When you use bulk HFile import, Splice Machine first notes the points in your data where it can be split. During ingestion, the BULK_IMPORT_HFILE procedure splits the file into temporary Hadoop HFiles (store files) at those points. The store files are then loaded directly into your Region Servers. Ideally, the temporary HFiles are of approximately equal size, which spreads your data evenly across the Region Servers.

Splice Machine offers two bulk import variations:

  • Automatic Splitting is the easier method because the BULK_HFILE_IMPORT procedure takes care of determining the key values that will evenly split your input data into HFiles. The procedure does this by sampling your data to figure out how to split it into (approximately) equal-sized HFiles. The next section, automatic bulk Hfile ingestion shows you how easily and quickly you can bulk import a file with automatic splitting.

  • If you need even better performance from BULK_HFILE_IMPORT and are able to invest some extra effort, you can use Manual Splitting instead of using automatic splitting; this can be particularly valuable for very large datasets. Because BULK_HFILE_IMPORT does not have to sample your data to determine the splits, manual splitting can increase performance, though it adds some complexity and requires that you have enough knowledge of your data to determine where the splits should occur.

If you’re going to index the table you’re importing, Splice Machine recommends that you create the index prior to using bulk import. This allows the index to also be pre-split into regions, which will prevent downstream bottlenecks.

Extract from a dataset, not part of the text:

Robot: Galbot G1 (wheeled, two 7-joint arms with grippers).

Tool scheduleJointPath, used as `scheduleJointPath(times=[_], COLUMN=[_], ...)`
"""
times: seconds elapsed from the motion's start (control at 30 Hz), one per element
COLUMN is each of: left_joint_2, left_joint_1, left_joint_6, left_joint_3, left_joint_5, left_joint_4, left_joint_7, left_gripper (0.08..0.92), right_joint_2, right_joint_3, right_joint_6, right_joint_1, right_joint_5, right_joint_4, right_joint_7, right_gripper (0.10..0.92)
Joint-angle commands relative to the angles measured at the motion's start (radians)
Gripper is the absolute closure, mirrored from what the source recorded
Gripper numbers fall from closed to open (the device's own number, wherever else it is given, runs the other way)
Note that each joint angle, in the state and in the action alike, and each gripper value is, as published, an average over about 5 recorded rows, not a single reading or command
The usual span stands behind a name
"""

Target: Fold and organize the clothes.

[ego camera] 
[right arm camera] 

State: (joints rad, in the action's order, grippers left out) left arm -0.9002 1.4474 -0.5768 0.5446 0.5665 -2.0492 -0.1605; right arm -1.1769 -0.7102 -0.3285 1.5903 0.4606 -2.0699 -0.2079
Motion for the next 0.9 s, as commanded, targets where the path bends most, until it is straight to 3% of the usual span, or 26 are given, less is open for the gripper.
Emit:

Using Automatic Bulk HFile Import

This section shows you how to use bulk importing of data with automatic sampling, which means that the BULK_IMPORT_HFILE procedure samples your data to determine how to evenly (approximately) split it into HFiles. Here’s what a call to this procedure looks like, with required parameters highlighted:

call SYSCS_UTIL.BULK_IMPORT_HFILE('<schemaName>', '<tableName>', null,
        '<inFilePath>', null, null, null, null, null, -1,
        '<badRecordLogDirectory>', true, null, '<temporaryFileDir>', '<skipSampling>');

All of the null parameter values specify that default values should be used. All of the parameters are described, along with their default values, in Table 1. Here’s a call with actual values plugged in:

call SYSCS_UTIL.BULK_IMPORT_HFILE('TPCH', 'LINEITEM', null,
        '/TPCH/1/lineitem', '|', null, null, null, null, -1,
        '/BAD', true, null, 'hdfs:///tmp/test_hfile_import/', false);

In the above call, the parameter values have the following meaning:

'TPCH' Import the data into a table in the `TPCH` schema in our database.
'LINEITEM' Import the data into the `LINEITEM` table.
null Import all columns of data in the file.
'/TPCH/1/lineitem' The input file path.
'|' Columns in the input file are separated by the `|` character.
null Character strings in the input file are delimited with `"` characters.
null Timestamp values are in yyyy-MM-dd HH:mm:ss format.
null Date values are in yyyy-MM-dd format.
null Time values are in HH:mm:ss format.
-1 Any number of rejected (bad) records will be tolerated.
'/BAD' Information about any bad records is logged in this directory.
true Each record is contained in one line in the input file.
null The input uses UTF-8 character encoding.
'hdfs:///tmp/test_hfile_import/' The HDFS directory where temporary HFiles are stored until the import completes.
false Use automatic sampling.

Example: Automatic Bulk HFile Import

To use Bulk HFile import with automatic splitting, follow these steps:

  1. Create the table in your Splice Machine database:

    splice> CREATE TABLE TPCH.LINEITEM (
                L_ORDERKEY BIGINT NOT NULL,
                L_PARTKEY INTEGER NOT NULL,
                L_SUPPKEY INTEGER NOT NULL,
                L_LINENUMBER INTEGER NOT NULL,
                L_QUANTITY DECIMAL(15,2),
                L_EXTENDEDPRICE DECIMAL(15,2),
                L_DISCOUNT DECIMAL(15,2),
                L_TAX DECIMAL(15,2),
                L_RETURNFLAG VARCHAR(1),
                L_LINESTATUS VARCHAR(1),
                L_SHIPDATE DATE,
                L_COMMITDATE DATE,
                L_RECEIPTDATE DATE,
                L_SHIPINSTRUCT VARCHAR(25),
                L_SHIPMODE VARCHAR(10),
                L_COMMENT VARCHAR(44),
                PRIMARY KEY(L_ORDERKEY,L_LINENUMBER)
            );
    


  2. Create the index in your Splice Machine database:

       splice>  CREATE INDEX L_SHIPDATE_IDX on TPCH.LINEITEM(
                L_SHIPDATE,
                L_PARTKEY,
                L_EXTENDEDPRICE,
                L_DISCOUNT
            );
    


  3. Create a directory on HDFS for the temporary HFiles. For example:

    sudo -su hdfs hadoop fs -mkdir hdfs:///tmp/test_hfile_import
    

    Make sure that the directory you create has permissions set to allow Splice Machine to write your CSV and Hfiles there.

  4. Import your data:

    call SYSCS_UTIL.BULK_IMPORT_HFILE('TPCH', 'LINEITEM', null,
                's3a://splice-benchmark-data/flat/TPCH/1/lineitem', '|', null, null, null, null, -1,
                '/BAD', true, null, 'hdfs:///tmp/test_hfile_import/', false);
    

    Note that the final parameter, skipSampling, is false in the above call; this tells BULK_IMPORT_HFILE to split the data based on its own sampling. All of the parameters are summarized in Table 1 below.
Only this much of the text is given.